October 22, 2020
At the front of her hybrid classroom, Upper School history teacher Katie Murr sits facing her physically-distant classroom of students faces, in person and on screen. Behind her, the virtual students’ faces are also projected on the whiteboard to face the rest of their peers. The room is equipped with an Owl Pro speaker and a brand new mobile screen to keep her virtual students connected in the classroom, even from home.
Though the class is physically in two places at once, the student experience remains whole. In a recent classroom discussion about the presidential and vice presidential debates, students on campus and online popcorned their way through their thoughts and questions. At each hand that was raised, Katie listed who was next in the discussion queue. “It feels ‘normal!'” Ms. Murr remarks. “It’s working, because I can still enable an engaging discussion.”

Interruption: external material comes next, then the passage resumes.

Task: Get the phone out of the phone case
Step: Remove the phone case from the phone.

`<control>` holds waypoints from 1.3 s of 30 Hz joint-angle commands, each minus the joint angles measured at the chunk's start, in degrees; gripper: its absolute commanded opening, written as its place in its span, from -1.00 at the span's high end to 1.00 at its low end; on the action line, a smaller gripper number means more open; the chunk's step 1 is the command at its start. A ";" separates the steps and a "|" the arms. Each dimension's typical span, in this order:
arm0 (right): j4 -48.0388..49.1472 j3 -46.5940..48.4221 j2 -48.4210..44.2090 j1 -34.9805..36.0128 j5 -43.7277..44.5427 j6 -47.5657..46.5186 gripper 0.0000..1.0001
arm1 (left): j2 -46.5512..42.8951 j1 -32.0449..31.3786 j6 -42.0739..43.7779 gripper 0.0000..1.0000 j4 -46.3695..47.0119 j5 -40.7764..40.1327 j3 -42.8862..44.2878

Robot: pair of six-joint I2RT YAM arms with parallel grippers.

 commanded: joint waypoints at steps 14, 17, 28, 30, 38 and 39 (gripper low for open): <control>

From her computer at home, junior Kaija Kunze-Hoeg logs in and participates in the lively discussion just as she would if she were sitting in her desk on campus. “Because Ms. Murr’s class is centered around student participation and thoughtful discussion, it is ever more important that this is able to continue in the hybrid model,” she said. “As the school year has progressed, discussions are flowing better on Zoom, and even when I am studying from home, I feel like I am in the classroom. At first, I was hesitant to believe that the hybrid model was going to work for discussion based classes, but being in U.S. History this year has certainly changed my mind.”
Online or on campus, Panthers thrive.